The prosecution of George Zimmerman for second-degree murder in the killing of Trayvon Martin last year appears to be collapsing, thanks in large part to testimony offered by witnesses called by prosecutors, according to legal experts and analysts. Even though the judge refused to allow Martin’s history of drug use, fighting, and school suspensions into evidence, explosive witness testimony provided during the trial may still prove devastating to authorities and their bid to convict Zimmerman.
More than a few commentators have suggested that the murder charges were concocted to satisfy race profiteers, the out-of-control U.S. Justice Department, and the establishment media. Critics of the prosecution, including heavy-hitting law professors and attorneys, say prosecutors have engaged in ethical violations in what appears, to many analysts at least, to be an over-zealous bid to convict Zimmerman in the absence of solid evidence.

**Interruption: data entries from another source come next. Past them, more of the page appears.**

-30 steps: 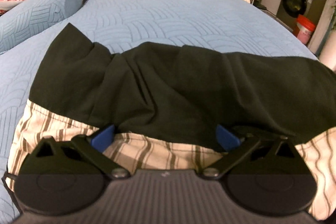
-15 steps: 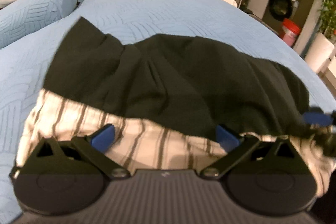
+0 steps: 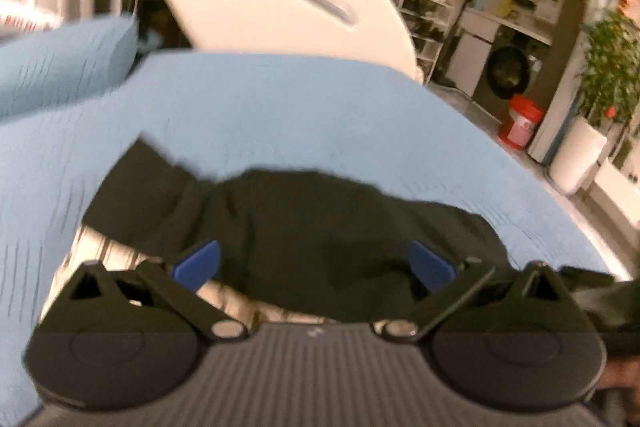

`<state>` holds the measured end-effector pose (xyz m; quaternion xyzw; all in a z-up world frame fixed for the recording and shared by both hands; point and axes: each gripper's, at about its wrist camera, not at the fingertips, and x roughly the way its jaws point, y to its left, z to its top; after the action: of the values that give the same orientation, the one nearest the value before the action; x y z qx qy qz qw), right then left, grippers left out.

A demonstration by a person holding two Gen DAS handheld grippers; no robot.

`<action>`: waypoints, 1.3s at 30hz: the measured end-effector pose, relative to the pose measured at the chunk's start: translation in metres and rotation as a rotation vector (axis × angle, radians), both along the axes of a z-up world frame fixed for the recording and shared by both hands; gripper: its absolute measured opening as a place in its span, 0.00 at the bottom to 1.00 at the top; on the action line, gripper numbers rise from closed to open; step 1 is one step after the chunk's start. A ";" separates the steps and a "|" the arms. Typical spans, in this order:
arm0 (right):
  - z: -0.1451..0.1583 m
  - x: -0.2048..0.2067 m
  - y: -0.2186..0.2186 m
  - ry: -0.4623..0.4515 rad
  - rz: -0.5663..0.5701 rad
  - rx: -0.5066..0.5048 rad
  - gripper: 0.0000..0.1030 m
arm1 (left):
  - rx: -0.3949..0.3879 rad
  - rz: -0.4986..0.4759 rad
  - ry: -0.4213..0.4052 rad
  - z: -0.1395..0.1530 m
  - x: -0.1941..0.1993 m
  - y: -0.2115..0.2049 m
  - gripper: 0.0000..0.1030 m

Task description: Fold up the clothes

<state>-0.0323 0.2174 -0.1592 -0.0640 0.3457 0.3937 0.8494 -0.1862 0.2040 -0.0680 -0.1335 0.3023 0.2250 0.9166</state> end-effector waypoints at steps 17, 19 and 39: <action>-0.006 -0.009 -0.008 0.028 0.052 -0.119 1.00 | -0.106 0.104 0.063 -0.056 -0.033 0.043 1.00; -0.031 -0.019 0.000 0.004 0.092 -0.229 1.00 | -0.047 0.091 0.074 -0.059 -0.032 0.036 1.00; -0.023 0.081 -0.151 0.467 -0.580 0.113 1.00 | -0.111 0.110 -0.038 -0.050 -0.054 0.035 1.00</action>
<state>0.0485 0.0663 -0.1819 0.1748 0.5115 0.1591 0.8261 -0.2400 0.2390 -0.1181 -0.2047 0.2891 0.2552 0.8997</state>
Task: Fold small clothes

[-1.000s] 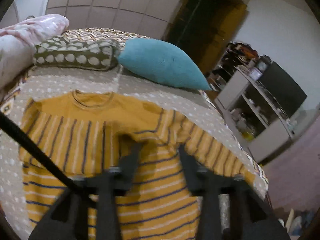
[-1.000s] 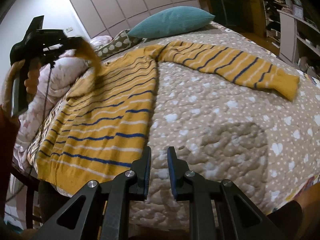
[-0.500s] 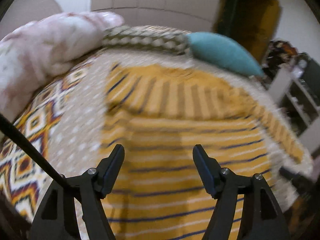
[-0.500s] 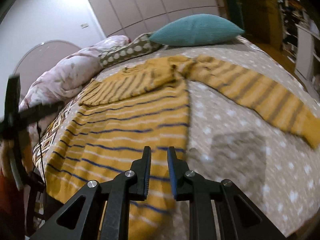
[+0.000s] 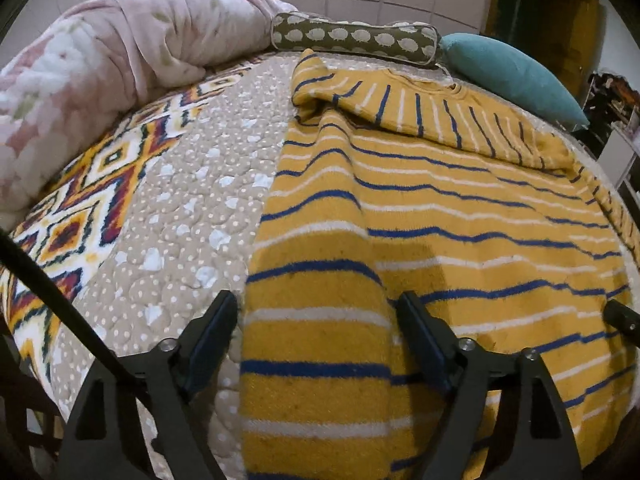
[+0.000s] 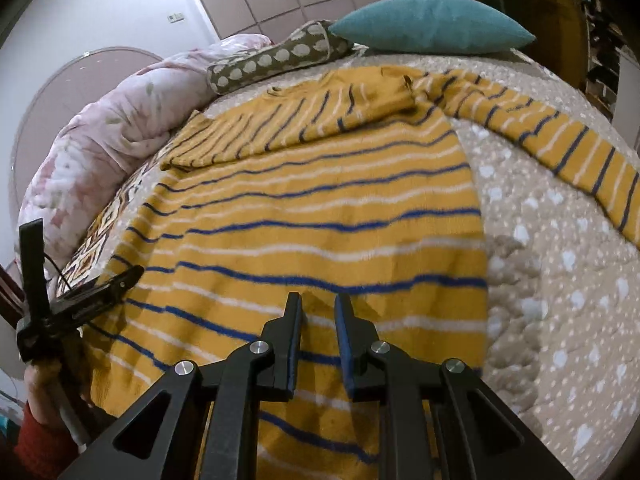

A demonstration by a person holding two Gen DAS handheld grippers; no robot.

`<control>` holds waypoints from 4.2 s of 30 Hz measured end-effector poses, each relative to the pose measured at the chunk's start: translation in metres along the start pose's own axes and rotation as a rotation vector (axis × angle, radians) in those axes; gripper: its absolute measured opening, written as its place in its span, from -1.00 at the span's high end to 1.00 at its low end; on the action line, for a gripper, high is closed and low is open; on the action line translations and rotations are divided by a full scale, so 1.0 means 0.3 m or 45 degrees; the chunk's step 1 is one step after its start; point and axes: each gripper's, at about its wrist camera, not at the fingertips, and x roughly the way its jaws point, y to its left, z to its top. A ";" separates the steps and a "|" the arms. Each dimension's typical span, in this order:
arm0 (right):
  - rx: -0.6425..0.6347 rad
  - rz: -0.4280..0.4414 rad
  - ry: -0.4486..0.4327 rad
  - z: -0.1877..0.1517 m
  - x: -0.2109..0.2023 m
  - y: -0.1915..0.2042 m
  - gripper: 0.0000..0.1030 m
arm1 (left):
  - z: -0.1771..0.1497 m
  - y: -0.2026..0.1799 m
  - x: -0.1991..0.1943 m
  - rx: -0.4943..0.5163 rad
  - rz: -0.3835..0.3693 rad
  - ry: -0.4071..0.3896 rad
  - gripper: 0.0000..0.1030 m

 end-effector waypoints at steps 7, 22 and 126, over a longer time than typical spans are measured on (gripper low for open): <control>0.030 -0.001 -0.032 -0.025 0.004 -0.011 0.61 | -0.010 -0.019 -0.007 -0.007 0.040 0.007 -0.74; -0.008 -0.037 -0.088 -0.049 0.011 0.008 0.57 | -0.014 -0.032 0.009 -0.011 0.078 0.026 -0.88; -0.498 -0.674 -0.036 0.138 -0.141 0.008 -0.18 | -0.062 0.074 -0.251 -0.070 -0.023 -0.037 -0.86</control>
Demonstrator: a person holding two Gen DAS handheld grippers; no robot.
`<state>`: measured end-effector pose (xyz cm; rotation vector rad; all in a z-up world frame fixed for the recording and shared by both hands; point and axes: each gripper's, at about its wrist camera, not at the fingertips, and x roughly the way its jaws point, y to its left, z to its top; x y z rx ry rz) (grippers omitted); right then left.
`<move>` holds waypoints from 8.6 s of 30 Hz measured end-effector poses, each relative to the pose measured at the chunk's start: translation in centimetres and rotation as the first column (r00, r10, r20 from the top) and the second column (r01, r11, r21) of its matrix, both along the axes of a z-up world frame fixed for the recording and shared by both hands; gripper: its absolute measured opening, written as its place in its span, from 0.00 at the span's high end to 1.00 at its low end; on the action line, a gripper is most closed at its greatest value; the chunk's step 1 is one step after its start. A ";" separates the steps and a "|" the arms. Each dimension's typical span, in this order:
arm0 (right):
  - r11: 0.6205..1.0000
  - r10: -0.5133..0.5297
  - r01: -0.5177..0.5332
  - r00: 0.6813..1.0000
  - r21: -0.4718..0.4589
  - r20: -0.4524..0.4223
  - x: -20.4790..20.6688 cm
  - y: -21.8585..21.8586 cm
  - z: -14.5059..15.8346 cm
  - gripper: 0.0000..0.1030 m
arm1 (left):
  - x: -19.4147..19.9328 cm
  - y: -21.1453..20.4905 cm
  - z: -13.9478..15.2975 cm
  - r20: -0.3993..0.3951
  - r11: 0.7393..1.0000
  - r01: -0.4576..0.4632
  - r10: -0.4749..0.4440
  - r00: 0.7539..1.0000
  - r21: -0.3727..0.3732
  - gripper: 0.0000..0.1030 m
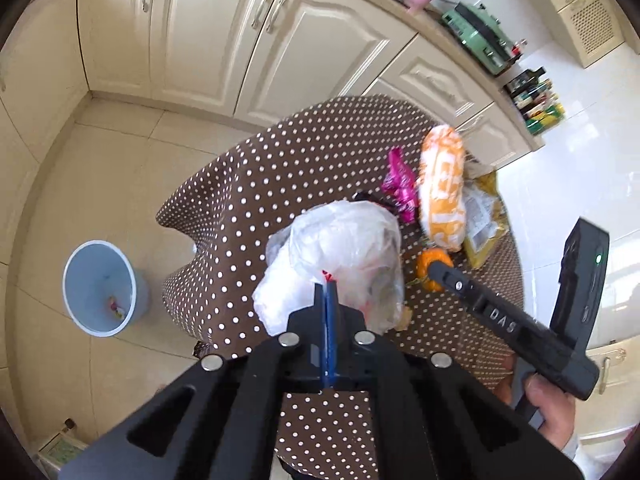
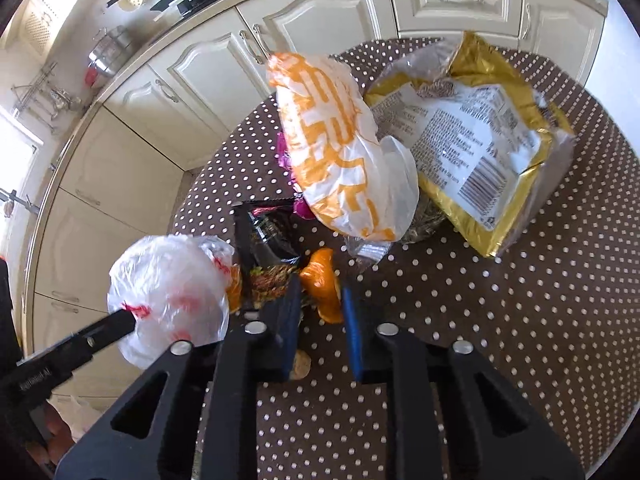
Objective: Collect trash
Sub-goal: 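Grasp the white plastic bag with the left tool while the right tool grasps the orange peel, then carry the bag and peel over the wastebasket and open both tools, then grasp the white receipt strip with the left tool while the right tool grasps the bread crust, then carry the strip and crust over the wastebasket and open both tools, then return to the table and grasp the round yellow cracker with the left tool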
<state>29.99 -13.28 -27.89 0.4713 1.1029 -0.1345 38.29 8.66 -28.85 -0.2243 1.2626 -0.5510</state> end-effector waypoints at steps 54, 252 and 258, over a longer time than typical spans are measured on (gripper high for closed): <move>0.865 0.495 -0.495 0.868 -0.075 -0.021 11.9 39.1 -0.2 0.88 | 3.4 38.5 1.1 0.034 0.893 -0.414 0.415 0.909 0.176 0.67; 1.000 0.020 -0.020 0.999 0.000 -0.026 1.5 -0.4 0.0 0.68 | 1.4 -7.1 -1.5 -0.006 0.957 0.150 -0.153 0.988 0.247 0.50; 0.999 0.034 -0.032 0.999 0.042 -0.040 1.2 -1.7 -1.2 0.68 | 2.1 -9.2 -4.3 -0.032 0.938 0.157 -0.155 0.987 0.308 0.50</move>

“The state of Florida’s politically driven decision to charge George Zimmerman with murder has resulted, as some of us predicted it would, in a pathetically weak case,” explained Andrew McCarthy, a former attorney for the U.S. Department of Justice who has been following the case closely. “It has taken only a few days of trial to collapse of its own weightlessness — undone, in fact, by the direct testimony of a prosecution witness.... This case does not belong in a criminal court. That it has gotten this far is a sad triumph of demagoguery over due process.”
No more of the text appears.